各宗教界は程度の違いはあっても、同性愛に対して批判的なスタンスを取っていることが分かります。
権利は認めてもブームにすべきではない
大川隆法総裁は、広島で行った講演『未来への希望』で、LGBTなどの「少数者の権利は守られるべき」と前置きしたうえで、次のように述べました。
「ただ、この地球では、基本的に女性と男性は分かれて生まれることによって、相対的に性を持つことによって、人生経験を豊富にするという目的を与えられておりますので、基本は、そういう考え方なのだということは申し上げておきたいと思います。例外はあるかもしれませんけれども、例外の方が当たり前で、そちらの方がブームなのだというかたちで、あまり後押しが強すぎるのは問題があるのではないかと思います」
幸福の科学は、人間の本質は肉体ではなく魂であり、あの世からこの世に何度も生まれ変わって魂を磨いている存在だと教えています。その転生輪廻の過程で、男性として生まれることもあれば、女性として生まれることもあります。どの性で生まれるかも人生計画の一つであり、自分の魂経験に必要な環境を自分で決めて生まれてきています。

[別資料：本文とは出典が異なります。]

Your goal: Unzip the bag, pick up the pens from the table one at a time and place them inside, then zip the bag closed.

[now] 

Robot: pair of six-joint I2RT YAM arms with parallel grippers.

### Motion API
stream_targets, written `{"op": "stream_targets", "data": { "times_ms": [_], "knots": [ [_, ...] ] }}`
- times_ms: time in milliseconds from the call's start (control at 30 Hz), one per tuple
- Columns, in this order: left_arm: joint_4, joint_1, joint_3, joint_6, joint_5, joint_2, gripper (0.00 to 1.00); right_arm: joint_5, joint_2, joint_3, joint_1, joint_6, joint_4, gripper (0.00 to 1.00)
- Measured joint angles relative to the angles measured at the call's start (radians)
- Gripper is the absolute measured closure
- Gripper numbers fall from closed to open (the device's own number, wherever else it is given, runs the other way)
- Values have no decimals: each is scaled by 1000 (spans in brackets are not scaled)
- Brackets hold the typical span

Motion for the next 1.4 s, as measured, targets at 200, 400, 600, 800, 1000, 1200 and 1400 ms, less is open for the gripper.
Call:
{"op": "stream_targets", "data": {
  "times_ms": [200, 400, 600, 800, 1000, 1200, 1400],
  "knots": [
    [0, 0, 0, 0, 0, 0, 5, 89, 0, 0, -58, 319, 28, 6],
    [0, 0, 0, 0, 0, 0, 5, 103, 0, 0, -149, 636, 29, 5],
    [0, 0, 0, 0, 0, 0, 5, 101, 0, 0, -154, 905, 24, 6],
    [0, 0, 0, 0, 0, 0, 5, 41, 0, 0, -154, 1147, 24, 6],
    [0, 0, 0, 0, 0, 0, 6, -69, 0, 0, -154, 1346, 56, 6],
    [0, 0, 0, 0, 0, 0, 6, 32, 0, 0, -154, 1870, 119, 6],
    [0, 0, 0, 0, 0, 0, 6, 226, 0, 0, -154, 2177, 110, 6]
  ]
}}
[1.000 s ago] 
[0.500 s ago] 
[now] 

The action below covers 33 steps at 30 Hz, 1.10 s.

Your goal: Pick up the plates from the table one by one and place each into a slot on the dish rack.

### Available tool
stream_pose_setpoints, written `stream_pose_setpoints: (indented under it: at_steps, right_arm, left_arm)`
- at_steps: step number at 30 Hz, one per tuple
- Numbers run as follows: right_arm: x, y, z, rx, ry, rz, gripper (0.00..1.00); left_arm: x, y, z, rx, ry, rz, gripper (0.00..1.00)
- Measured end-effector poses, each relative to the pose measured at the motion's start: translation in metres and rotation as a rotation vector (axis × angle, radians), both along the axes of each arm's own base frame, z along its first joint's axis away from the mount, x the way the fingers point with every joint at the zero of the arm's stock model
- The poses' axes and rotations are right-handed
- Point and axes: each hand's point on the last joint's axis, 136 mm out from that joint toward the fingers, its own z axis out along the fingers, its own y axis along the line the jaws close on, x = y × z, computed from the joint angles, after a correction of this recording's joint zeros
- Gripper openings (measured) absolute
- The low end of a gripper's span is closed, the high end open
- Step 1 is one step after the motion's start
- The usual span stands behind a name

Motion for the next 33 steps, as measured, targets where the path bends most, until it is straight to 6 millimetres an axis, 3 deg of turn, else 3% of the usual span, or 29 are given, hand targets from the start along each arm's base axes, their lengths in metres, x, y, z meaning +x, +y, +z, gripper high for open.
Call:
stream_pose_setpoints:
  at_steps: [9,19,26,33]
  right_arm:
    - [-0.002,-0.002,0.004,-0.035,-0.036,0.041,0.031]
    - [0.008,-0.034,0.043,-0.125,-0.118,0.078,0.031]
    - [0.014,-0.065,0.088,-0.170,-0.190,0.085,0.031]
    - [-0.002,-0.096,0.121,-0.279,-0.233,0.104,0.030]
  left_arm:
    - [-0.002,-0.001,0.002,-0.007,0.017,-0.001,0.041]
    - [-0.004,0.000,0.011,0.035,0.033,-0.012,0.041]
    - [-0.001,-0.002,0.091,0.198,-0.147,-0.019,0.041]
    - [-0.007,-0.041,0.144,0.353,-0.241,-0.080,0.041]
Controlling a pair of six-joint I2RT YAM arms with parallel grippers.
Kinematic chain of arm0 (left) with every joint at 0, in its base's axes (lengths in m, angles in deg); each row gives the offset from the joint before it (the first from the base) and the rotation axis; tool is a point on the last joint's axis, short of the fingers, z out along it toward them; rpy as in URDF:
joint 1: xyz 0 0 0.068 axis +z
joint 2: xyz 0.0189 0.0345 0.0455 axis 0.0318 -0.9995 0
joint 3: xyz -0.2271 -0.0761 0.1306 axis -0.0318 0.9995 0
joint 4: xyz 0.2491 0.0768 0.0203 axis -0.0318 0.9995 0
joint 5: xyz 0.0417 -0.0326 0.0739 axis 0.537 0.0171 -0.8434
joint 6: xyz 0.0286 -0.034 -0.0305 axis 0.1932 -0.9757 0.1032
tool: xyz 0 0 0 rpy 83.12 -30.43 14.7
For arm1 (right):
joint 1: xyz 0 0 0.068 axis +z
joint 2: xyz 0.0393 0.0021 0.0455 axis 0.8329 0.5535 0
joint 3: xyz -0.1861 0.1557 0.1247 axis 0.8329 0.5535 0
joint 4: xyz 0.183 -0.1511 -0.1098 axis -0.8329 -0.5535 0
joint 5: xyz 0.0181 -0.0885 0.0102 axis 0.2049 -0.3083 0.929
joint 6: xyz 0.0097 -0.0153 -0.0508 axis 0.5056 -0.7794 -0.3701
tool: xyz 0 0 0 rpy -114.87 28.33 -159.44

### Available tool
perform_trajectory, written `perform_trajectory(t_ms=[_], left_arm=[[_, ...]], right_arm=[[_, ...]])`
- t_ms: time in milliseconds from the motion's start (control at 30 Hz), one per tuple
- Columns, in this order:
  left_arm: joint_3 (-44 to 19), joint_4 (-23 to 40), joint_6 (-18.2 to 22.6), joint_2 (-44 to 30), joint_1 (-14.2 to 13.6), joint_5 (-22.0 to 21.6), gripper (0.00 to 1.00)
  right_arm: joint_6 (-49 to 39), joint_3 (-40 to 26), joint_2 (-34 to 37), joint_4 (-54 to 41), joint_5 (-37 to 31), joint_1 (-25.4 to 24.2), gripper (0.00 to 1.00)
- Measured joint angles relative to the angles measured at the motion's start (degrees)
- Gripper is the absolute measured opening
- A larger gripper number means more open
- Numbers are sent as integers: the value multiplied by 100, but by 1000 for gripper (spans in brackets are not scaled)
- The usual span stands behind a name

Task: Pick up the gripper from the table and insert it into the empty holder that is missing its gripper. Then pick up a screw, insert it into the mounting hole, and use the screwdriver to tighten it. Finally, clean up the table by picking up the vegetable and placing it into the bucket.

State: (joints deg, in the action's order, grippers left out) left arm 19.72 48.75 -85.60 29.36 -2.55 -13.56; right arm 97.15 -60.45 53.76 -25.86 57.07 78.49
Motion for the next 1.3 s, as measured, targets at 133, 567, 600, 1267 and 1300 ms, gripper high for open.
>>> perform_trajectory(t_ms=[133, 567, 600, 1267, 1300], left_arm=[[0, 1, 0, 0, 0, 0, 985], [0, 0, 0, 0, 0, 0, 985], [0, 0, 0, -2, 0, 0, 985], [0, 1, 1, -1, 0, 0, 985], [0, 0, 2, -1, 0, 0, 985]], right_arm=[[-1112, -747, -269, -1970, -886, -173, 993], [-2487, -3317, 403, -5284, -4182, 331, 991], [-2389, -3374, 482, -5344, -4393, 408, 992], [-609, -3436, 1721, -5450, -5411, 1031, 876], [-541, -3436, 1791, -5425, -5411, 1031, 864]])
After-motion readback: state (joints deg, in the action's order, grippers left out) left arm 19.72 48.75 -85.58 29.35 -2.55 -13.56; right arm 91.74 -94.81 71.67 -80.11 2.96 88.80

過去世は男性だった魂が今回の転生では女性として生きることで、違和感を覚えることもあるかもしれませんが、それぞれ、持って生まれた性を受け入れて、果たすべき役割を果たすことを神は期待していると言えるでしょう。
「今回の人生、自分はどのような経験を積み、どんな役割を果たすべきなのか」という視点が大切なのではないでしょうか。
少数派の権利の拡大も大切だが性別は選んで生まれてくる
一人ひとりの多様性を尊重する社会の第一歩として、賛成する人も多いかもしれません。しかし、そのような形の「権利の拡大」が、社会全体の幸福へと結びつくのでしょうか。
もちろん、少数者の権利を守ることはとても大切です。しかし、男性と女性が、それぞれの性別を持って生まれてくることには、明確な意味や目的があります。
私たちは転生輪廻をくり返し、何度もこの地上に生まれ変わっています。そして、あるときは男性に、またあるときは女性にと、両方の性別を経験している魂がほとんどです。その性別でしかできない人生を経験することで、魂を磨いているのです。
両方の性別を経験するため、例えば前世や前々世で男性だった方が女性に生まれるなどした場合、男性的な意識が強い女性として生きることもあるでしょう。
LGBTには、そのように魂レベルでの理由もあります。人生を、魂を磨くための修行と捉えたら、性別への違和感を訴える人の権利を拡大することで、その人が生まれた性別による修行を放棄する形になる可能性もあると言えます。
心の性別を医者や裁判官が判断するのは無理がある
さらに、性別に違和感のある人は「ジェンダーフリー外来」にかかり、そこでLGBTなどの判定をされることも多くあります。また、戸籍上の性別を変更する場合、「肉体は男性だが心は女性」などの判断を下すのは、裁判官です。
しかし、LGBTに対しては、前世や魂といった神秘的な理由があります。専門知識や経験に基づいているとはいえ、「心の性別」を医者や裁判官が判断するのは、無理があると言えるのではないでしょうか。
さらに、宗教的な観点から見れば、LGBTには”憑依現象”も関わっている場合があります。
大川隆法総裁は、法話「未来への希望」の中で、「男性が女性霊に、あるいは女性が男性霊に憑依されて、自分がそうだと思い込んでいるような場合もある」という趣旨の指摘をしています。
LGBTの判定は、簡単にできるものではないと言えるでしょう。
自分の心と身体の性別に違和感を持ち、大変なつらさや生きづらさに直面している人に対し、手を差し伸べることは当然です。そして国家は、全ての人が生きやすい社会にするために、法整備などを行うことが義務です。
しかし、LGBTの問題は、魂や過去世なども密接に関わる問題です。今、必要なのは、画一的な権利の拡大による過度の保護ではなく、「なぜ、今世この性別で生まれたのか」を考え、それぞれが努力していくという生き方を伝えることではないでしょうか。